TITLE 14 CORPORATIONS, PARTNERSHIPS, AND ASSOCIATIONS

Section 8. Partnerships, 14-8-1 through 14-8-64.

ARTICLE 3 CORPORATIONS ORGANIZED FOR RELIGIOUS, FRATERNAL, OR EDUCATIONAL PURPOSES

14-8-21. Benefits derived by a partner without the consent of other partners.

  1. Every partner must account to the partnership for any benefit, and hold as trustee for it any profits derived by him without the consent of the other partners from any transaction connected with the formation, conduct, or liquidation of the partnership or from any use by him of its property.
  2. This Code section applies also to the representatives of a deceased partner engaged in the liquidation of the affairs of the partnership as the personal representatives of the last surviving partner.

(Code 1981, §14-8-21, enacted by Ga. L. 1984, p. 1439, § 1.)

COMMENT

Note to Uniform Partnership Act This section states the partners' liability for deriving unauthorized benefits from the partnership.

Prior Georgia Law There was no precisely comparable provision.
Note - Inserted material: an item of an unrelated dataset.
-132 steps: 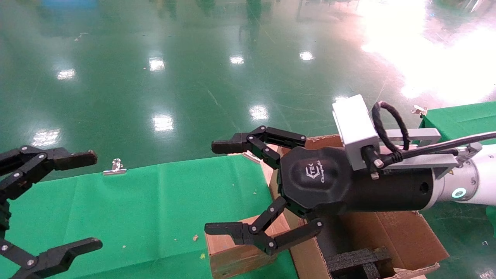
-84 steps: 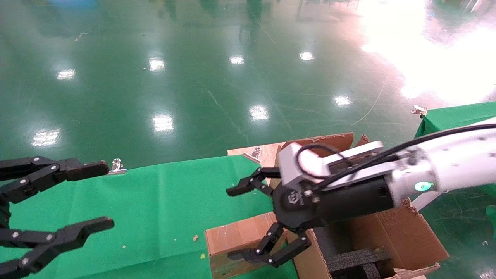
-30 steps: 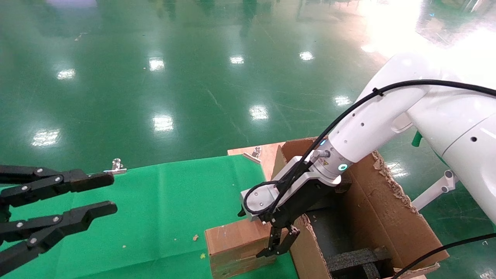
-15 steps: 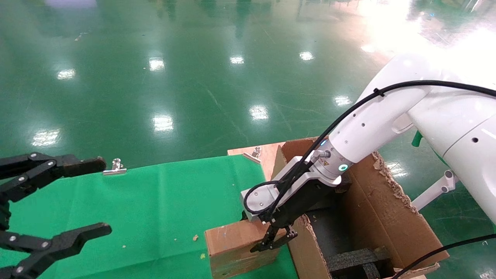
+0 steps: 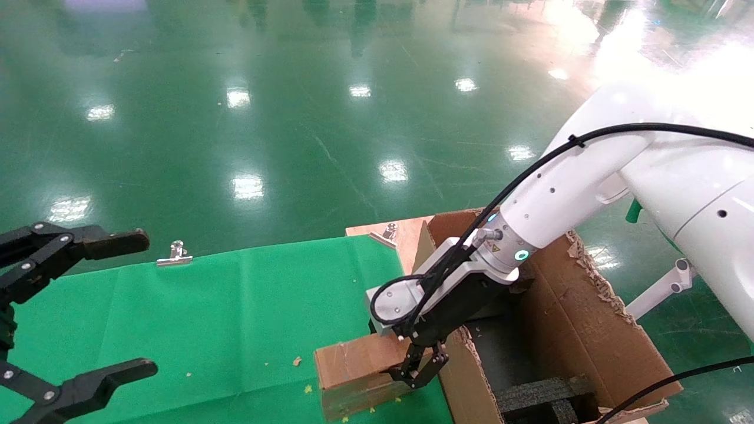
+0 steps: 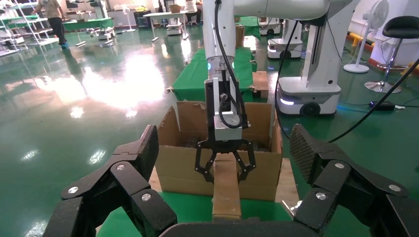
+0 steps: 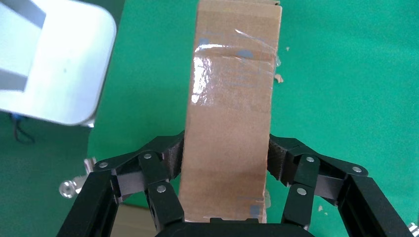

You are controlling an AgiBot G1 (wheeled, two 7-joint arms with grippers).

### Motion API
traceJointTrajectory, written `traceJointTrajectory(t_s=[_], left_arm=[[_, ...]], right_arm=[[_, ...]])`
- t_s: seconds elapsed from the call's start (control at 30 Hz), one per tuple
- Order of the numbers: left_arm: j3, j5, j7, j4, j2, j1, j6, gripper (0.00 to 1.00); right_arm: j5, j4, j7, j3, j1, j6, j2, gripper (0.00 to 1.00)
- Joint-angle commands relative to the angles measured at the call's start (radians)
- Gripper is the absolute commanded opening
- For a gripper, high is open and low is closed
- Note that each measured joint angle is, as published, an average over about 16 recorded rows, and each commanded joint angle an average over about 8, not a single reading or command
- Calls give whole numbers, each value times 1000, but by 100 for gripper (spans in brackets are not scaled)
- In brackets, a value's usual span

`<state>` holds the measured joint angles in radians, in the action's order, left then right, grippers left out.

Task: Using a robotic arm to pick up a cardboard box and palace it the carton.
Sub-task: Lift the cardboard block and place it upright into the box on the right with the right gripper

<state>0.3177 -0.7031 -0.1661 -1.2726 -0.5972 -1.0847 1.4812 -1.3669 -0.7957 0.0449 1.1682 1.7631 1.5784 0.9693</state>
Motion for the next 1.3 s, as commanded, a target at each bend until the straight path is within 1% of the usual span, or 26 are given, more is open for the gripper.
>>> traceJointTrajectory(t_s=[0.03,0.17,0.37,0.53,0.7,0.87,1.07,1.3], left_arm=[[0,0,0,0,0,0,0,100],[0,0,0,0,0,0,0,100],[0,0,0,0,0,0,0,100],[1,0,0,0,0,0,0,100],[1,0,0,0,0,0,0,100],[1,0,0,0,0,0,0,100],[1,1,1,0,0,0,0,100],[1,1,1,0,0,0,0,100]], right_arm=[[6,3,-3,0,-1,-1,-2,0],[67,-3,-30,-3,39,5,-34,0],[160,-26,-74,12,147,13,-91,0],[232,-44,-90,54,247,19,-144,0],[289,-46,-83,122,341,21,-215,0],[312,-30,-64,211,439,21,-301,0],[304,16,-28,317,549,18,-401,0],[276,77,5,421,640,16,-490,0]])
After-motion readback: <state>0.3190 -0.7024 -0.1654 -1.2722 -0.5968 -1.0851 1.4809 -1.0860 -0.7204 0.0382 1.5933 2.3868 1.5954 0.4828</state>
This section is consistent with the general provision on acquisition of antagonistic rights in a confidential relationship, O.C.G.A. § 23-2-59. A confidential relationship is defined in O.C.G.A. § 23-2-58 to include "the relationship between partners." Section14-8-21, by imposing a duty in connection with formation and liquidation, clarifies prior Georgia case law. Compare Hancock v. Gunter, 195 Ga. 646, 24 S.E.2d 772 (1943) (no fiduciary duty to speak where partnership had not commenced at the time of the nondisclosure) with Bennett v. Smith, 108 Ga. 466, 34 S.E. 156 (1899) (fiduciary duties recognized in connection with dissolution of a partnership). Section14-8-21 also clarifies prior Georgia law by providing that a partner holds wrongfully appropriated funds as a trustee.

Official UPA This section is the same as the official version.

Cross-Reference Actions against the partners to enforce the right in this section: § 14-8-22(3).

JUDICIAL DECISIONS

Construed with § 23-2-59. - O.C.G.A. § 23-2-59, when construed in conjunction with O.C.G.A. § 14-8-21, applies only to partnership rights acquired by one partner without the consent of the other partners; thus, there was no breach of fiduciary duty when all limited partners and the general partner acquired their rights at the same time by entering into an agreement. Consolidated Equities Corp. v. Bird, 195 Ga. App. 45, 392 S.E.2d 276, cert. denied, 195 Ga. App. 45, 392 S.E.2d 276 (1990).

Fiduciary relationship favors partnership, not partner.

- O.C.G.A. § 14-8-21, construed with O.C.G.A. § 14-8-14, does not create a fiduciary relationship between partners as contemplated by the federal bankruptcy law provision relating to debts nondischargeable for fraud or defalcation. Any fiduciary relationship created is in favor of the partnership and not in favor of an individual partner. Betz v. Gay, 117 Bankr. 753 (Bankr. M.D. Ga. 1989).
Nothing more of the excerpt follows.